_Raw data_
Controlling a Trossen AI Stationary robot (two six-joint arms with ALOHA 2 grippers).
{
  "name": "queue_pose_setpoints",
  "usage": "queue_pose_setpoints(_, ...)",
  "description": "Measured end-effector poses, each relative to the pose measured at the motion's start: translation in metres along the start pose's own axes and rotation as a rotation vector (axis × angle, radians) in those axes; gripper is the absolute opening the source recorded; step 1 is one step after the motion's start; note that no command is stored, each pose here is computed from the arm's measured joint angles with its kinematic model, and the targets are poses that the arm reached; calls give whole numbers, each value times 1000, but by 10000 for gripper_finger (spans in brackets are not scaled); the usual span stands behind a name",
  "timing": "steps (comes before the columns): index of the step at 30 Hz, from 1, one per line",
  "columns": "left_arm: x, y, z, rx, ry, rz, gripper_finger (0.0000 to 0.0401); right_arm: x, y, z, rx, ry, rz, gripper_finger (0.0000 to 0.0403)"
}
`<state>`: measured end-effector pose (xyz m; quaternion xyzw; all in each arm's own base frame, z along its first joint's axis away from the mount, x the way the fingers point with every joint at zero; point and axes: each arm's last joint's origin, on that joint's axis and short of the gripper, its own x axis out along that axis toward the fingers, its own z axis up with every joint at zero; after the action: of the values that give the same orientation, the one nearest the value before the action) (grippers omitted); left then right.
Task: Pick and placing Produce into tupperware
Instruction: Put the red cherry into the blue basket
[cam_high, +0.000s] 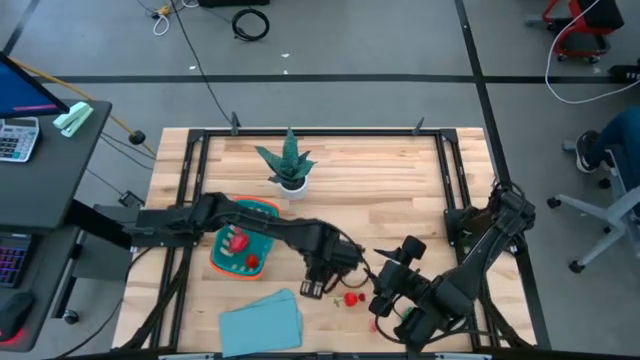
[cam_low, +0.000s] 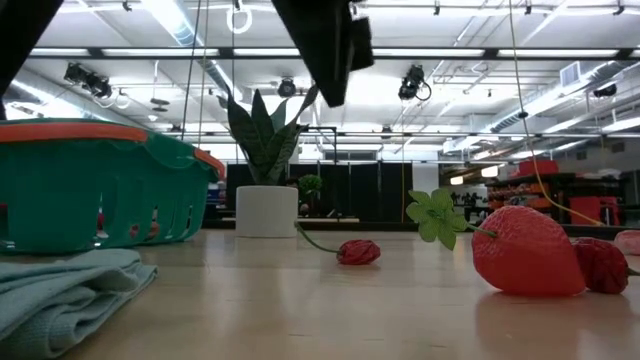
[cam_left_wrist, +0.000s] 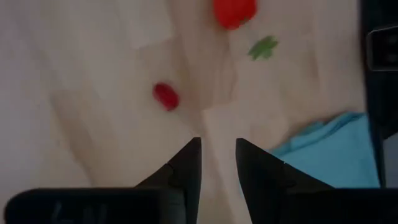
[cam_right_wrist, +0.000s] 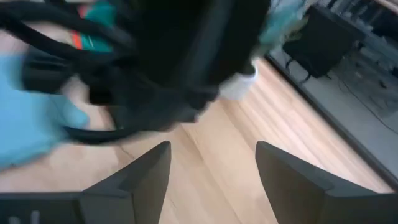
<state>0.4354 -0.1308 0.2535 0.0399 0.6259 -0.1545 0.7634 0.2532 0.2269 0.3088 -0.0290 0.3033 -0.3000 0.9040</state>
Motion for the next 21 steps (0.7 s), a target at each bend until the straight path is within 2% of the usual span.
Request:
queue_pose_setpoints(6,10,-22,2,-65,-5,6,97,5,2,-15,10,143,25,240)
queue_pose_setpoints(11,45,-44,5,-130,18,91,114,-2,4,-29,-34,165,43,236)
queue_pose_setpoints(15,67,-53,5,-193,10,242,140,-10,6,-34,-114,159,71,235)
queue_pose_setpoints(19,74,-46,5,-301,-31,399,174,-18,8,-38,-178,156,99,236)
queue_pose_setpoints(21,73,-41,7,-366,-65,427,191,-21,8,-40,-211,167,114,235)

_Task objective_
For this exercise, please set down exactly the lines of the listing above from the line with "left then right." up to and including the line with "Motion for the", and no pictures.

_Your solution_
`<state>`: measured end-effector pose (xyz m; quaternion xyzw; all in each arm's own base frame, z along its first joint's axis away from the mount, x the way the fingers point with every joint at zero; point and axes: each arm's last joint's origin, on that joint's axis and short of the gripper, its own x axis out along that axis toward the fingers, its own z axis up with every joint at zero; after the action: of the values that give the same orientation, the one nearest the value before the action) (grippers omitted); left then right.
Task: Pick and placing Produce into tupperware
Instruction: Put the red cherry into the blue basket
[cam_high, +0.000s] 
[cam_low, +0.000s] 
[cam_left_wrist, +0.000s] 
[cam_right_wrist, +0.000s] 
<state>0.4354 -0.1308 0.2535 0.0399 0.6259 -0.1545 0.7634 0.2532 0.2269 0.3088 -0.0290 0.3033 -0.3000 0.9040</state>
Motion for the next 21 steps (0.7 s), a target at each bend until the straight path is within 2% of the usual span.

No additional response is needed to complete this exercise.